SIMBAD references

Revised (B-V)₀-Mg₂data, which are used to test reddening predictions, are presented for 402 elliptical galaxies. These reddening predictions can tell us both what the intrinsic errors are in this relationship among gE galaxy stellar populations as well as details of nearby structure in the interstellar medium (ISM) of our Galaxy, and of the intrinsic errors in reddening predictions. Using least-squares fits, the explicit 1 σ errors in reddenings predicted by the Burstein-Heiles (BH) method and the Schlegel and coworkers (IR) method are calculated, as well as the 1 σ observational error in the (B-V)₀-Mg₂for gE galaxies. It is found that in directions with E(B-V)<0.100 mag (where most of these galaxies lie), 1 σ errors in the IR reddening predictions are 0.006-0.009 mag in E(B-V), those for BH reddening predictions are 0.011 mag, and the 1 σ agreement between the two reddening predictions is 0.007 mag. The IR predictions have an accuracy of 0.010-0.011 mag in directions with E(B-V)≥0.100 mag, significantly better than those of the BH predictions (0.024-0.025). Both methods yield good evidence that gas-to-dust variations that vary by a factor of 3, both high and low, exist along many lines of sight in our Galaxy. Both methods also predict many directions with E(B-V)<0.015 mag, despite the difference in zero point that each has assumed.
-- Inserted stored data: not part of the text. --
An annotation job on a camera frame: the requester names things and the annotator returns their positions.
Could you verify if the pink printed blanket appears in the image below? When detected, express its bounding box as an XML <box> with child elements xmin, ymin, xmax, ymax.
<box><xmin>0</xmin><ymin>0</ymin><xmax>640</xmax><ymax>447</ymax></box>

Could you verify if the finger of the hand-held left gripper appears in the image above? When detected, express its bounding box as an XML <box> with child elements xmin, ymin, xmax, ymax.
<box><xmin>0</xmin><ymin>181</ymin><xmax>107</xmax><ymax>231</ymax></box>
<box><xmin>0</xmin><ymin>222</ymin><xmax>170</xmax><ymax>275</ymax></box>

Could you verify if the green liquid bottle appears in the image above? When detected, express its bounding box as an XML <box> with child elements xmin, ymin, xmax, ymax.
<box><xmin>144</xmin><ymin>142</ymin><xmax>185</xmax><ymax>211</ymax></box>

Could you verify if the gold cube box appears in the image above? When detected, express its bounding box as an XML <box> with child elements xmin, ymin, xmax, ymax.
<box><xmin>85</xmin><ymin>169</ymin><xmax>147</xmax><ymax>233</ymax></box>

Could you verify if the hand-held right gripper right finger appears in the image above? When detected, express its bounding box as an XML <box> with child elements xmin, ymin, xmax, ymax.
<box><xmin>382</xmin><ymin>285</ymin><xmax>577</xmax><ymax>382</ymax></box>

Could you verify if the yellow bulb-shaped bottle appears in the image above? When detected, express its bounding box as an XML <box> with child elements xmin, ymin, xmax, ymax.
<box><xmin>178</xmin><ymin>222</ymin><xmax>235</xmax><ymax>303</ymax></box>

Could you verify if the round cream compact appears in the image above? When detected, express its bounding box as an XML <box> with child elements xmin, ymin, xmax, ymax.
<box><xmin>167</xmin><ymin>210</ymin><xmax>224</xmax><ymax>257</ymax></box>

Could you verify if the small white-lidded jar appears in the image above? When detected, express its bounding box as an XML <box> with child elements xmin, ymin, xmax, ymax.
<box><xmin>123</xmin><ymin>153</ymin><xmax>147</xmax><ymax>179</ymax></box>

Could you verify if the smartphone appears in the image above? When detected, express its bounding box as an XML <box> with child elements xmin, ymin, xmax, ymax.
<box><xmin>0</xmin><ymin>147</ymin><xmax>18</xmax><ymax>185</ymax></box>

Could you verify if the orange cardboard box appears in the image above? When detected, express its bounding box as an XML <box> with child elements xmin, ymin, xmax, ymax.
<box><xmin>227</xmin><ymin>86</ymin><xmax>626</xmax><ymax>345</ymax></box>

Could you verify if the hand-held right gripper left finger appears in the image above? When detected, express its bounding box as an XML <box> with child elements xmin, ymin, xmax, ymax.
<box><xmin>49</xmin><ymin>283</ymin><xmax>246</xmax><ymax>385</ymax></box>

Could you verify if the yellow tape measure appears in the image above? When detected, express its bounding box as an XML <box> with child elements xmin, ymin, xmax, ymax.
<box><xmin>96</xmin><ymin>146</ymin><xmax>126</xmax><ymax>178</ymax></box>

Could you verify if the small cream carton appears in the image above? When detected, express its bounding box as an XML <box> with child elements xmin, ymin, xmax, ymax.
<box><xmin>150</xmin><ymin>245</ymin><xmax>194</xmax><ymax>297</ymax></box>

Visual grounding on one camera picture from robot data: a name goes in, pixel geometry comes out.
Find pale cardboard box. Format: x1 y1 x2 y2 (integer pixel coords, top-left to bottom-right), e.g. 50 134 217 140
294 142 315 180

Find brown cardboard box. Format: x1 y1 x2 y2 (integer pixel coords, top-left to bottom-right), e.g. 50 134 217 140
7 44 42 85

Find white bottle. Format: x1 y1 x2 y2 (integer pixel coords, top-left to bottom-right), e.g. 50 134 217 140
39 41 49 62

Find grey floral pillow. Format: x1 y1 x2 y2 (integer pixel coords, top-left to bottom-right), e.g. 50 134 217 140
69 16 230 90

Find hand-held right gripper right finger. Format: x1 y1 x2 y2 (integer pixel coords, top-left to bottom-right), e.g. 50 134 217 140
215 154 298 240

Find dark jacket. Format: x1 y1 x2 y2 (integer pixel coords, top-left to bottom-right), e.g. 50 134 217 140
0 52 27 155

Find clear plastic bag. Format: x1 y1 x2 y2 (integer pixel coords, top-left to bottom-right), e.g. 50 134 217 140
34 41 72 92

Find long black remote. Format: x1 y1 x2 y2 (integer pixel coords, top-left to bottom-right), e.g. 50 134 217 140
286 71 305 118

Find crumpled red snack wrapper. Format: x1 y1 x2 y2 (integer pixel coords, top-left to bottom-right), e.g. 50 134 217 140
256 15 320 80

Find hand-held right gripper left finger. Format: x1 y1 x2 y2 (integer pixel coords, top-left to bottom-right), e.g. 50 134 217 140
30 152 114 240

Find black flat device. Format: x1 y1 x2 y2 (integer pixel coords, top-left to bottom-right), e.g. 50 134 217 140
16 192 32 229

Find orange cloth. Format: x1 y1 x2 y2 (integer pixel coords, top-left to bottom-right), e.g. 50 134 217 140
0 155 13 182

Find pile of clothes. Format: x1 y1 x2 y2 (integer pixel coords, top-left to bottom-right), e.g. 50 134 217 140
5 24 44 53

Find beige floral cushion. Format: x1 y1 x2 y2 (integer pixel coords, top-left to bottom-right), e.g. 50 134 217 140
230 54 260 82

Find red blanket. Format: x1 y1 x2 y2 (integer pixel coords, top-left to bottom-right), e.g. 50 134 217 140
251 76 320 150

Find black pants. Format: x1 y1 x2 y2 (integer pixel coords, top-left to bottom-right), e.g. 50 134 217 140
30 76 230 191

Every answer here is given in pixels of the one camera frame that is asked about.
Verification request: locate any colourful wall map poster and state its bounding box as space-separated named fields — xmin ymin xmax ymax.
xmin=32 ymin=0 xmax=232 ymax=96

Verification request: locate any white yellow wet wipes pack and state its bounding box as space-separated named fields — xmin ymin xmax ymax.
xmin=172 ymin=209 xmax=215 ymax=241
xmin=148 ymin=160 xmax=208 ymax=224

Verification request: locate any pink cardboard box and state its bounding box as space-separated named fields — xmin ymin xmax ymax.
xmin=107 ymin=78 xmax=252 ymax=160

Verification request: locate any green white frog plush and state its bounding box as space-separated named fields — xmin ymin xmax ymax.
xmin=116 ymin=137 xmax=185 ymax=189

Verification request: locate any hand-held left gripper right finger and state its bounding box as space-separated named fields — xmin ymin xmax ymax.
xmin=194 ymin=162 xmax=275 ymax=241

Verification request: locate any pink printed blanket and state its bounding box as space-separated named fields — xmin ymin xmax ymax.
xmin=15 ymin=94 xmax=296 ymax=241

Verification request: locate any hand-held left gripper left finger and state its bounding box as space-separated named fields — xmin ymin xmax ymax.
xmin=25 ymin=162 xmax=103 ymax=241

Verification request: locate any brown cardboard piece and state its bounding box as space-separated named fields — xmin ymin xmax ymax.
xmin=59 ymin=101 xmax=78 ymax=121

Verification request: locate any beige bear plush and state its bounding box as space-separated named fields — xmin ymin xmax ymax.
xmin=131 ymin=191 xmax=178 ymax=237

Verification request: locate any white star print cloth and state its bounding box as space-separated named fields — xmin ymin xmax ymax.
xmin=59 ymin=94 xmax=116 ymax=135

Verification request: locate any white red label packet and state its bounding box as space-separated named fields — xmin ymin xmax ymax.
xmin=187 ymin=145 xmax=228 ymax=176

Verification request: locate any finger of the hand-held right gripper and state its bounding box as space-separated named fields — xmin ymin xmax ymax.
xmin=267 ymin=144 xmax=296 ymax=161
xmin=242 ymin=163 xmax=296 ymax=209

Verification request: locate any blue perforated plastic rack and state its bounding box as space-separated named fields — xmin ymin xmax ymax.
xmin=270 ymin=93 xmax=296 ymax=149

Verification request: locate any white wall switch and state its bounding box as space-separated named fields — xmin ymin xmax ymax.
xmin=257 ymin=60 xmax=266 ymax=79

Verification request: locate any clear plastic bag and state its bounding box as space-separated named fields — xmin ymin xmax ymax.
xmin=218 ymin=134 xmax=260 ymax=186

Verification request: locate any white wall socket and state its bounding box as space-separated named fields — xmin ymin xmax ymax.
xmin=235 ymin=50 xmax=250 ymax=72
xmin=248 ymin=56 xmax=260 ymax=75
The ∼0.02 higher reddening zero point in E(B-V) previously determined by Schlegel and coworkers is confirmed, primarily at the Galactic poles. Independent evidence of reddening at the north Galactic pole (NGP) is reviewed, with the conclusion that directions still exist at the NGP that have E(B-V)≪0.01. Two lines of evidence suggest that IR reddenings are overpredicted in directions with high gas-to-dust ratios. As high gas-to-dust directions in the ISM also include the Galactic poles, this overprediction is the likely cause of the E(B-V)∼0.02 mag larger IR reddening zero point relative to that of BH.